▶ TO DO: Among the entries below, how many lines contain the string "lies"? Only the number is wanted.

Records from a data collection
....

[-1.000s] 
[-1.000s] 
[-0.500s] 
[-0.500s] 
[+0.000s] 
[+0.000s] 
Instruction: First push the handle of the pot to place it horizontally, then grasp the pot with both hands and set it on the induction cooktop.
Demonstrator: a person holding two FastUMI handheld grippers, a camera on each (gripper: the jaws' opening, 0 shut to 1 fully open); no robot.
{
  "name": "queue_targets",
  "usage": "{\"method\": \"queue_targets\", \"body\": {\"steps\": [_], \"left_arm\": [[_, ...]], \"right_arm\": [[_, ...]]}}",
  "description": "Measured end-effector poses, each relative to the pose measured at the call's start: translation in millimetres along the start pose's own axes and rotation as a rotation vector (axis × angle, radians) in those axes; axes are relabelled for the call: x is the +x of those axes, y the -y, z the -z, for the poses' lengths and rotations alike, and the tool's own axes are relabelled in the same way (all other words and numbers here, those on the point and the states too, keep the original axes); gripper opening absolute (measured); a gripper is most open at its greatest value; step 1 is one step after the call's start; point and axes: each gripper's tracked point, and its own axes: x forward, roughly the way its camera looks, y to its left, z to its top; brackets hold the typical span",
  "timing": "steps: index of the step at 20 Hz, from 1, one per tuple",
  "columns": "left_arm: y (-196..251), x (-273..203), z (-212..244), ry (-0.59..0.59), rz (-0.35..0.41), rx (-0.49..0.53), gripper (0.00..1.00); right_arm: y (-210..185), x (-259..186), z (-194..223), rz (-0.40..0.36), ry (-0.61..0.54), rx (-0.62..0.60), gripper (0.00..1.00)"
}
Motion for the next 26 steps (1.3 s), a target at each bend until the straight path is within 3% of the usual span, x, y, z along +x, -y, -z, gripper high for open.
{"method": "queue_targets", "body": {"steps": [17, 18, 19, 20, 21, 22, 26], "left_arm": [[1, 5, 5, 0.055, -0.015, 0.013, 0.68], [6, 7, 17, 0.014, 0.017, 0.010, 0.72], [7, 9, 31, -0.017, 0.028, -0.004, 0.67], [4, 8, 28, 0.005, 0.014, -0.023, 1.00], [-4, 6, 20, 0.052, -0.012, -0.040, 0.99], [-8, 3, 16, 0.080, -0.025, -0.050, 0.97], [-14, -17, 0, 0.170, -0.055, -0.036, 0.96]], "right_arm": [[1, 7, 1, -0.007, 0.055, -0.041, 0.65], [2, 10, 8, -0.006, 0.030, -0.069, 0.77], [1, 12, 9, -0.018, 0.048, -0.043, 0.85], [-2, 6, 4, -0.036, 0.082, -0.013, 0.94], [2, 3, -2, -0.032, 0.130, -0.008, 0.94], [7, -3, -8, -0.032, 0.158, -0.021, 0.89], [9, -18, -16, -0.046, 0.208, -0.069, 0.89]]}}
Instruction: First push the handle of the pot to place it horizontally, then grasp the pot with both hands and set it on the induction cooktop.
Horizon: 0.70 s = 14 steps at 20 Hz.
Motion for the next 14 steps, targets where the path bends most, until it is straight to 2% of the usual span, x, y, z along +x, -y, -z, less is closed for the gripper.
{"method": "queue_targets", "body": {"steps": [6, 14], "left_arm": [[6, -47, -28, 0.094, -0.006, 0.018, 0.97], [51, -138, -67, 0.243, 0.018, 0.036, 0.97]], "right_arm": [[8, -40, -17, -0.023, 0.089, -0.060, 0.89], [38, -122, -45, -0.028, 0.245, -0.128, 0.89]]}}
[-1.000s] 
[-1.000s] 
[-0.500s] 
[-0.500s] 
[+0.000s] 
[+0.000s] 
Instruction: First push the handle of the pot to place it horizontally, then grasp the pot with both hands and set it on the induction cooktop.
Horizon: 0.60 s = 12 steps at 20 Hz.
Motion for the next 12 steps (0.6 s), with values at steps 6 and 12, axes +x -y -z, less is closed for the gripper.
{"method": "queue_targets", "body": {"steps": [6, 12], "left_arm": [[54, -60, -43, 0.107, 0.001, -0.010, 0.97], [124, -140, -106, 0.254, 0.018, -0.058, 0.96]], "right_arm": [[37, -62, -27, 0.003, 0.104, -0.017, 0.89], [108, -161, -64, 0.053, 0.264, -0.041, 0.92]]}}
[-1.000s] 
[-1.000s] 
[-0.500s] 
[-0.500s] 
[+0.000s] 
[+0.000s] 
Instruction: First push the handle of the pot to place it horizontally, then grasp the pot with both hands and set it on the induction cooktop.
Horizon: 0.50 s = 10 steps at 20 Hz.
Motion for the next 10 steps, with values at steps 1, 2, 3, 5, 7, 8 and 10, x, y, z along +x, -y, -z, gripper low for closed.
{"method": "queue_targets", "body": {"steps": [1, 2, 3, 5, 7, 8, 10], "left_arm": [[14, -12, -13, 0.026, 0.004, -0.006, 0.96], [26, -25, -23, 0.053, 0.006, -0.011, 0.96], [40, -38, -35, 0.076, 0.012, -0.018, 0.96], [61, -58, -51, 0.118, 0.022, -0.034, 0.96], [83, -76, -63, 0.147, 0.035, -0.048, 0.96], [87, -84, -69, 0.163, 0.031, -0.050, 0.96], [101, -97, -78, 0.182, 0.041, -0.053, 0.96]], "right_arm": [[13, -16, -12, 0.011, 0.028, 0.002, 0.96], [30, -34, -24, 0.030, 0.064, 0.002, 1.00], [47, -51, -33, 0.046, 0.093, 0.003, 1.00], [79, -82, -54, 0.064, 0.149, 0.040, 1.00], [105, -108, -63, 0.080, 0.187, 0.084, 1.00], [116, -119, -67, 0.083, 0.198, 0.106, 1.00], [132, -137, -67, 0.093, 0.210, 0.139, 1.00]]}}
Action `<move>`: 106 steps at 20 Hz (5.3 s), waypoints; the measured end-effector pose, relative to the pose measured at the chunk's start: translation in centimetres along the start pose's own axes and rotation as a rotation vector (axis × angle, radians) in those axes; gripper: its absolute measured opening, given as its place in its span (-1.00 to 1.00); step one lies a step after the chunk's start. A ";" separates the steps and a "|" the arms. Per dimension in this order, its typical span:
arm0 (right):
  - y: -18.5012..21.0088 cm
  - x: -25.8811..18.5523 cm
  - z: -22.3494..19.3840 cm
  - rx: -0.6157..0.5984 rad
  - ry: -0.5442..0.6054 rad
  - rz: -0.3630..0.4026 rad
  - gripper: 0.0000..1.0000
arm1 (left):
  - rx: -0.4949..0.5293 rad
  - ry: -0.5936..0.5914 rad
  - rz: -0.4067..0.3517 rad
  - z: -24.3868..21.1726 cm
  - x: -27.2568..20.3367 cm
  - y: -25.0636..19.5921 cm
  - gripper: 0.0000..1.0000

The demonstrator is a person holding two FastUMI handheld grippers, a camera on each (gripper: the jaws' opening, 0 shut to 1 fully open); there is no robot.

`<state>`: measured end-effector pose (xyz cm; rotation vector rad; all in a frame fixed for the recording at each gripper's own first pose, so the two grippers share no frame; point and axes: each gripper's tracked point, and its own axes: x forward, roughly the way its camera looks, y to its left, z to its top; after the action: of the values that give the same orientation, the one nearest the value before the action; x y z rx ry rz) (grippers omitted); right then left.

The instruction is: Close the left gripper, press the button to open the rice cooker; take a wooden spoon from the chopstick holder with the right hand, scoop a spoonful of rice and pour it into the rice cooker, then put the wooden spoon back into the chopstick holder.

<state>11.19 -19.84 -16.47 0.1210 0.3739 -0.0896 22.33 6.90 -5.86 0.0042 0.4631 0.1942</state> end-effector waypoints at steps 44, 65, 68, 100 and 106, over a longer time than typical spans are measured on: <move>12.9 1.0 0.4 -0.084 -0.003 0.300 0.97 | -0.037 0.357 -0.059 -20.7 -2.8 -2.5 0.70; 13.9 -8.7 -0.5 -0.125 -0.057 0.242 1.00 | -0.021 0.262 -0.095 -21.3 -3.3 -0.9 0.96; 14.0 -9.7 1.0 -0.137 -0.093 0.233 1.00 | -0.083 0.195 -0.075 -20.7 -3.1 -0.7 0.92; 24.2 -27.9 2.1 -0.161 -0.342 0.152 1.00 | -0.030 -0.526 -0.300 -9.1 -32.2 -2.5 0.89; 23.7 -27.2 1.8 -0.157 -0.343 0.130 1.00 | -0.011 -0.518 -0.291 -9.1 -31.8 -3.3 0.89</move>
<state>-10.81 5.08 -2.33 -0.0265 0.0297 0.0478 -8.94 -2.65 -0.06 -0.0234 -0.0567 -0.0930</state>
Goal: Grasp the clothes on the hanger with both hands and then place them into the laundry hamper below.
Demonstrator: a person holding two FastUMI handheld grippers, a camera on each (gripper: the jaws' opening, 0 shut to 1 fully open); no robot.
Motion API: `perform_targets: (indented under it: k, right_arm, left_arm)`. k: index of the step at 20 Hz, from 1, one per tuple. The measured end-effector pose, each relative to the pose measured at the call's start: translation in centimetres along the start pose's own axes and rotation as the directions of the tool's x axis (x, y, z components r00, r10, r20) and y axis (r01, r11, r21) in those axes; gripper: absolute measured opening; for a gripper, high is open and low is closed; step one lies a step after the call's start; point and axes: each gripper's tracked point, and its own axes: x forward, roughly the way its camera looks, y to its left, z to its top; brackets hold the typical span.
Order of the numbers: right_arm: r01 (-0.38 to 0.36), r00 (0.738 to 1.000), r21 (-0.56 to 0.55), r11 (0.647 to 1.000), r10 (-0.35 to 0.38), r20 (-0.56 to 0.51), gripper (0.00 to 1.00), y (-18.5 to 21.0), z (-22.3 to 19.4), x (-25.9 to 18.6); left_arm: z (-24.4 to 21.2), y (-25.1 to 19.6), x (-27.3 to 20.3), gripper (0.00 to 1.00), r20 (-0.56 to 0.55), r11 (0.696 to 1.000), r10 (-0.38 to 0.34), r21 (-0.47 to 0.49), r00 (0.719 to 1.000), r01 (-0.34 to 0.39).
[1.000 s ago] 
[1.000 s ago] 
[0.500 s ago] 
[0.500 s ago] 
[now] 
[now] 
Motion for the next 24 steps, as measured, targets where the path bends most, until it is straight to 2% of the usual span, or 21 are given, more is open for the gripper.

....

▶ YOUR SOLUTION: 2